#### Task prompt:
Take every line of the material and reproduce it exactly.

#### Provided data:
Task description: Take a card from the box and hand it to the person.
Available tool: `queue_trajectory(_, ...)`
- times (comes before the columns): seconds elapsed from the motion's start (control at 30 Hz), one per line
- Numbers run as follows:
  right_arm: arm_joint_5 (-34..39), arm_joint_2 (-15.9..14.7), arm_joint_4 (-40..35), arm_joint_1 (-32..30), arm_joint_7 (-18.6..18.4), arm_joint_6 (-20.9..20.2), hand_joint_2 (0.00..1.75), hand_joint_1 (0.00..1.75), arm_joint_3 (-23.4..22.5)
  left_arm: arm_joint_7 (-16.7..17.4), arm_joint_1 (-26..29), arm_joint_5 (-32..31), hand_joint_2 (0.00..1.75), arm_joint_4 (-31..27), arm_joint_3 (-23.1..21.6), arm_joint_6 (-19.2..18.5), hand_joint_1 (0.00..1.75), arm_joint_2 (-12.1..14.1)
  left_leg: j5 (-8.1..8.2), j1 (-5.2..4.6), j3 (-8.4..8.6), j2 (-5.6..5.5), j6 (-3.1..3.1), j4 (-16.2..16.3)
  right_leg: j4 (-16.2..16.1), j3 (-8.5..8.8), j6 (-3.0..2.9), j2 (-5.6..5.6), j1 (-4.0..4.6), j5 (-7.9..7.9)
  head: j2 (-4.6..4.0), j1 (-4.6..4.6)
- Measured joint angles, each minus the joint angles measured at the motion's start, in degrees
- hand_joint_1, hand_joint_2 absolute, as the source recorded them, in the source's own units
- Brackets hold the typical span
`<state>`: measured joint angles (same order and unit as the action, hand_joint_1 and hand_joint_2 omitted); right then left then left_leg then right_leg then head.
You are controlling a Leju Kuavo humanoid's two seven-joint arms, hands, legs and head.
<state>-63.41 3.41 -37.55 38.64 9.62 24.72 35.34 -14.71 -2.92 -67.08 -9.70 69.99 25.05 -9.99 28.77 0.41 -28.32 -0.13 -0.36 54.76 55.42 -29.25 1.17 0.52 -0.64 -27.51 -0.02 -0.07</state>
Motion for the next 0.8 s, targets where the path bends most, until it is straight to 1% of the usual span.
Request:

#### Answer to this problem:
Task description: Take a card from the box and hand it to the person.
Available tool: `queue_trajectory(_, ...)`
- times (comes before the columns): seconds elapsed from the motion's start (control at 30 Hz), one per line
- Numbers run as follows:
  right_arm: arm_joint_5 (-34..39), arm_joint_2 (-15.9..14.7), arm_joint_4 (-40..35), arm_joint_1 (-32..30), arm_joint_7 (-18.6..18.4), arm_joint_6 (-20.9..20.2), hand_joint_2 (0.00..1.75), hand_joint_1 (0.00..1.75), arm_joint_3 (-23.4..22.5)
  left_arm: arm_joint_7 (-16.7..17.4), arm_joint_1 (-26..29), arm_joint_5 (-32..31), hand_joint_2 (0.00..1.75), arm_joint_4 (-31..27), arm_joint_3 (-23.1..21.6), arm_joint_6 (-19.2..18.5), hand_joint_1 (0.00..1.75), arm_joint_2 (-12.1..14.1)
  left_leg: j5 (-8.1..8.2), j1 (-5.2..4.6), j3 (-8.4..8.6), j2 (-5.6..5.5), j6 (-3.1..3.1), j4 (-16.2..16.3)
  right_leg: j4 (-16.2..16.1), j3 (-8.5..8.8), j6 (-3.0..2.9), j2 (-5.6..5.6), j1 (-4.0..4.6), j5 (-7.9..7.9)
  head: j2 (-4.6..4.0), j1 (-4.6..4.6)
- Measured joint angles, each minus the joint angles measured at the motion's start, in degrees
- hand_joint_1, hand_joint_2 absolute, as the source recorded them, in the source's own units
- Brackets hold the typical span
`<state>`: measured joint angles (same order and unit as the action, hand_joint_1 and hand_joint_2 omitted); right then left then left_leg then right_leg then head.
You are controlling a Leju Kuavo humanoid's two seven-joint arms, hands, legs and head.
<state>-63.41 3.41 -37.55 38.64 9.62 24.72 35.34 -14.71 -2.92 -67.08 -9.70 69.99 25.05 -9.99 28.77 0.41 -28.32 -0.13 -0.36 54.76 55.42 -29.25 1.17 0.52 -0.64 -27.51 -0.02 -0.07</state>
Motion for the next 0.8 s, targets where the path bends most, until it is straight to 1% of the usual span.
Request:

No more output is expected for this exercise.